The reason for the transiently reduced diffusion within the lesions on MRI is still unknown, which has been suggested to be due to hypotonic hyponatremia or a myelin-specific neurotoxin released by a pathogen [6, 23]. The possible cause of hyponatremia of RESLES is SIADH, which is also considered a cause of hyponatremia in patients with AIP [22]. Since she had no evidence of infection, hyponatremia may be a contributing factor of RESLES in our proband. However, urine and blood osmolality of our proband were both lower than normal, perhaps because she had taken 0.25 mg tolvaptan 12 h before. Tolvaptan could significantly decrease the urine osmolality [24, 25]. Tolvaptan did not exacerbate symptoms in the acute phase of AIP in our proband, and perhaps it is safe to use of tolvaptan in AIP with hyponatremia.

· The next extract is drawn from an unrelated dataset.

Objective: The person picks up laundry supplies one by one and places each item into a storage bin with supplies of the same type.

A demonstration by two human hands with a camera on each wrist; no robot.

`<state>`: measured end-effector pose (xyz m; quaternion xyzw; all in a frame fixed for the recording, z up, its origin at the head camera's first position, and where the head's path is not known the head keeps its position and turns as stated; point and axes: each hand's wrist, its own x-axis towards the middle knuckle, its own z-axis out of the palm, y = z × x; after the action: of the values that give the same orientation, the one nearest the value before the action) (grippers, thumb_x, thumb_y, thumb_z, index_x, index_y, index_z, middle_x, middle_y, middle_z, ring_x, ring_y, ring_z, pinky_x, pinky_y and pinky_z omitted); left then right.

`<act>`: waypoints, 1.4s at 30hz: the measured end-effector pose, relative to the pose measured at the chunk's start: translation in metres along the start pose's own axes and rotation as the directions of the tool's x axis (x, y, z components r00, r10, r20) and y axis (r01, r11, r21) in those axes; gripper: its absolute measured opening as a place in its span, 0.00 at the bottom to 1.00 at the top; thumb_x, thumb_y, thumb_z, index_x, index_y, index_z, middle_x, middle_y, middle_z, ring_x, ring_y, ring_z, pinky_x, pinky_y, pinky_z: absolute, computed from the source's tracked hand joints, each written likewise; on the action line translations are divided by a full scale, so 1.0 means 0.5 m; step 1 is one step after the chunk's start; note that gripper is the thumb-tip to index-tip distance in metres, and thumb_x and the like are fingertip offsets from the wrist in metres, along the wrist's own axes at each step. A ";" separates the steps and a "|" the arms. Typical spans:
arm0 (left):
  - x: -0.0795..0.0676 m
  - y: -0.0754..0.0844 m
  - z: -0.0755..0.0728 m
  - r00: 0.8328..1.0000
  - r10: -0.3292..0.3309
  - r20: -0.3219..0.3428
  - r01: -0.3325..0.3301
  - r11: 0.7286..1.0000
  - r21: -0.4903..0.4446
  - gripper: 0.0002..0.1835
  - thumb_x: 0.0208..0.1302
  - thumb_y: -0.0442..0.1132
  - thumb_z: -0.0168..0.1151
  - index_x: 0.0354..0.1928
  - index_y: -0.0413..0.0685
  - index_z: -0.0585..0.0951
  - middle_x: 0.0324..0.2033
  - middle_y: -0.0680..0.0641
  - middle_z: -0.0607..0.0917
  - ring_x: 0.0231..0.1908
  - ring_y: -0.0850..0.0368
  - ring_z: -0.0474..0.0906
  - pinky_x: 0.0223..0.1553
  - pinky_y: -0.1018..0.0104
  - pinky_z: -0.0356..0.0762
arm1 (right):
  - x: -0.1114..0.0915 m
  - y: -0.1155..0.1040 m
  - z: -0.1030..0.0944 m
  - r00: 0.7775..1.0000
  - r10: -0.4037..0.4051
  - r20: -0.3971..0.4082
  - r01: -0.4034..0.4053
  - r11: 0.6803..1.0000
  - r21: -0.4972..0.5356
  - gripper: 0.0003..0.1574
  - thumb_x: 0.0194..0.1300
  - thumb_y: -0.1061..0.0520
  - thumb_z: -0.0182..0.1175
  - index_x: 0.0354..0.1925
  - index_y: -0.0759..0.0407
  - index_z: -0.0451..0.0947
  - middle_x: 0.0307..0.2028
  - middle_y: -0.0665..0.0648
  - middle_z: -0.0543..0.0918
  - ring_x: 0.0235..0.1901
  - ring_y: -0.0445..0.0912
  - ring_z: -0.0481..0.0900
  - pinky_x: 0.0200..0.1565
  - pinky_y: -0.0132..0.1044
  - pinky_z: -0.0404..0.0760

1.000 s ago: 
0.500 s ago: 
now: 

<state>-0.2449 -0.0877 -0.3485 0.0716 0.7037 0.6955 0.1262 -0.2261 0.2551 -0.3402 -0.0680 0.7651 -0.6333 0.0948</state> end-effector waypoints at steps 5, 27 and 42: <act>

In mainland of China, laboratory investigations (erythrocytic PBG deaminase levels, urinary, fecal, and plasma porphyrin levels) are unavailable. Molecular genetic testing provides a precise diagnosis to differentiate AIP from other acute porphyrias and can then be used to identify AIP in relatives of the proband. In this study, we identified a novel HMBS gene mutation (W198*) in a Chinese family. Most cases of RESLES have occurred in children in East Asian populations, mostly Japan, and there has also been one case report of sisters with RESLES, which would support the genetic vulnerability hypothesis [26]. AIP is a hereditary disease, suggesting that a genetic factor might be involved in some RESLES patients. This is the first reported case of RESLES following AIP, and she had a novel HMBS nonsense mutation. Our case report widens the phenotype of the neurological manifestations associated with AIP. Since porphyria is a rare disease, the major limitation of our work was the small sample size. Further clinical, radiological and genetic studies of RESLES are necessary for a definite conclusion.

Conclusion

In conclusion, we report the first reported case of RESLES following AIP with a novel HMBS nonsense mutation. Hyponatraemia may be a contributing factor of RESLES.